Double Negative seria um disco sensacional se fosse feito por qualquer banda nova. O fato dele ser produto de uma formação que está na ativa há 25 anos só torna seu brilhantismo maior. Nem precisava ser obra de uma dupla como é Low, formada desde sempre pelo guitarrista Alan Sparhawk e pela cantora Mimi Parker, dona de uma das vozes mais lindas – e subestimadas – dos anos 1990 pra cá. As onze faixas do disco compõem um painel inquietante e estranhíssimo sobre a modernidade que se tornou presente pelas mãos de aberrações político-sociais como Trump e seus similares, alçados a posições de protagonismo no comando de nações pelo mundo afora. Por todos os cantos, o descontentamento com nosso mundo e seu estado atual é o empuxo que dá ao álbum a sua impressionante força.

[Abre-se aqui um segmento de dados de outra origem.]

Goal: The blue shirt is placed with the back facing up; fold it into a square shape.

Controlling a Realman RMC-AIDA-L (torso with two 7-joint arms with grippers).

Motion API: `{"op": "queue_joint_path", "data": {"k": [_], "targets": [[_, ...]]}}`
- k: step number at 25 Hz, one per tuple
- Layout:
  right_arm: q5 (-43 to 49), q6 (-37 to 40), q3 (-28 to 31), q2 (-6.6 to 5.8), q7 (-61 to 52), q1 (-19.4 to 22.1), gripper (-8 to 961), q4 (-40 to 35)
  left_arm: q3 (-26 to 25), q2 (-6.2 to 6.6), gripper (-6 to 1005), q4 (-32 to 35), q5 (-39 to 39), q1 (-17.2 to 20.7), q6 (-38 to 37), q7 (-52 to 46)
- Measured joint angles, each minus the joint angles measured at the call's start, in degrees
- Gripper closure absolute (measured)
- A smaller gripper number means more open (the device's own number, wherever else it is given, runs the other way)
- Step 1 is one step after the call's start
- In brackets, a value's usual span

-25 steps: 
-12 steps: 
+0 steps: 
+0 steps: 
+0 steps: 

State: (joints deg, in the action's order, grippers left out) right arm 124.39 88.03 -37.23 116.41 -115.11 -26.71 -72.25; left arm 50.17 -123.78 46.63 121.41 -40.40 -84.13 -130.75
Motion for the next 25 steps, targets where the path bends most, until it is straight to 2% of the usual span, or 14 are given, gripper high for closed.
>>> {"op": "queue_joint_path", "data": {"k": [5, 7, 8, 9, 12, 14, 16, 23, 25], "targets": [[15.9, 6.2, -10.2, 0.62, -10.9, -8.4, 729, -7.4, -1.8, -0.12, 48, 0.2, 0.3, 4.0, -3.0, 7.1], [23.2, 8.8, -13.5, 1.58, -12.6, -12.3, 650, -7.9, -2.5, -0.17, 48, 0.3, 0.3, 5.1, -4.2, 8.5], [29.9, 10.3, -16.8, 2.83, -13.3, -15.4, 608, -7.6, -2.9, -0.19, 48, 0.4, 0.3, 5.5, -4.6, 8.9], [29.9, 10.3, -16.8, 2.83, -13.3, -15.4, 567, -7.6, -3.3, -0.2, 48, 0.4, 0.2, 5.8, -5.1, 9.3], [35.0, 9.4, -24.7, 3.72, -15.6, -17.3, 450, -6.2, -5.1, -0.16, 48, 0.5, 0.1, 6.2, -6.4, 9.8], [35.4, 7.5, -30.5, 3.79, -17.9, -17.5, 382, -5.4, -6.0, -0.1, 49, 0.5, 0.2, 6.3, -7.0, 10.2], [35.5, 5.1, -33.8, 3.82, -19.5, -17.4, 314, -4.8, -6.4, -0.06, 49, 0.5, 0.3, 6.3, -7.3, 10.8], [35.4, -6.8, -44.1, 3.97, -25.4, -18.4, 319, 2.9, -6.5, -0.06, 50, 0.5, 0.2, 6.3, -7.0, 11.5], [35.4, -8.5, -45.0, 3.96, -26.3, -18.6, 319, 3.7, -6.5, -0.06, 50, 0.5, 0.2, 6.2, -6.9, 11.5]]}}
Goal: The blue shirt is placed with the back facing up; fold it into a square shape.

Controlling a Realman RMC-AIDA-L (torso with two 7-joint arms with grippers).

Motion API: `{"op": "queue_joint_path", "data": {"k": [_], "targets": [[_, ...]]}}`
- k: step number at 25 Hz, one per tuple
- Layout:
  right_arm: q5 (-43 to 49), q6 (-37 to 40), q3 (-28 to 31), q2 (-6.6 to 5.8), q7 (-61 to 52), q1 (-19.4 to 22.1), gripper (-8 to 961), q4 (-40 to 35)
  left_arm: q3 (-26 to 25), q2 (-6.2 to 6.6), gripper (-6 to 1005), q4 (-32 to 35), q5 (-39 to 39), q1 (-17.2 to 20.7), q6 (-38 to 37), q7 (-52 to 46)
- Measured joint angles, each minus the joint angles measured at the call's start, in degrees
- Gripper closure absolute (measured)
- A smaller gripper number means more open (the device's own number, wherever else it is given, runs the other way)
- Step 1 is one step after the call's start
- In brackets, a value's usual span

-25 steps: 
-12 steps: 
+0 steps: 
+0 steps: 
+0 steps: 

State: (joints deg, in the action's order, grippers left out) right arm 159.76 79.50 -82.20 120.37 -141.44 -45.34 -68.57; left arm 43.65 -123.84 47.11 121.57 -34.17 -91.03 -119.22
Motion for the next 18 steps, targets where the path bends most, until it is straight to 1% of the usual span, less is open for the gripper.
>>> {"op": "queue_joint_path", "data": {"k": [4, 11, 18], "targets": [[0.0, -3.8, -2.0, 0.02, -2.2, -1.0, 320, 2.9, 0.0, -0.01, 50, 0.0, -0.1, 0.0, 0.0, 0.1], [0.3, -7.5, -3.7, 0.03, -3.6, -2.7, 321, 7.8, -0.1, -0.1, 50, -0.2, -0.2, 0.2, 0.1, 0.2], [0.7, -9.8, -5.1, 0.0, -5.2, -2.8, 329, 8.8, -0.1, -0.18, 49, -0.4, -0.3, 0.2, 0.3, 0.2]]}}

Low preferiu – desejou – dar seu depoimento de uma forma muito pessoal e justificada, levando em conta seu trabalho prévio, quase sempre pautado na tradição do que se entende por Slowcore, aquele som lento, triste, climático, com guitarras, vozes, baixo e bateria. Sai tudo isso e entra uma abordagem Eletrônica poucas vezes ouvida, com um propósito de se tornar parte indissociável do próprio som da banda. Sei que tal movimento já foi – e ainda será – feito por muita gente, mas o resultado que Low obtém aqui, graças ao trabalho do produtor BJ Burton – é assombroso. É uma espécie de Ambient, mas sem o conforto intrínsseco a esta variante Eletrônica, que pressupõe a capacidade dos sons se mesclarem ao ambiente em que o ouvinte está. Aqui as canções transportam o ouvinte de seu lugar e o levam para um destino suspenso e ignorado, no qual as faixas do álbum irão envolvê-lo num clima de surrealismo e angústia. Paradoxalmente, apesar o desconforto inicial, a sonoridade irá fisgar seus ouvidos de forma irreversível e você não irá desejar sair. É como se Low quisesse nos fazer chafurdar em alguma necessidade criada para algum tipo de consumo. Ou é ainda mais profunda e sutil sua intenção.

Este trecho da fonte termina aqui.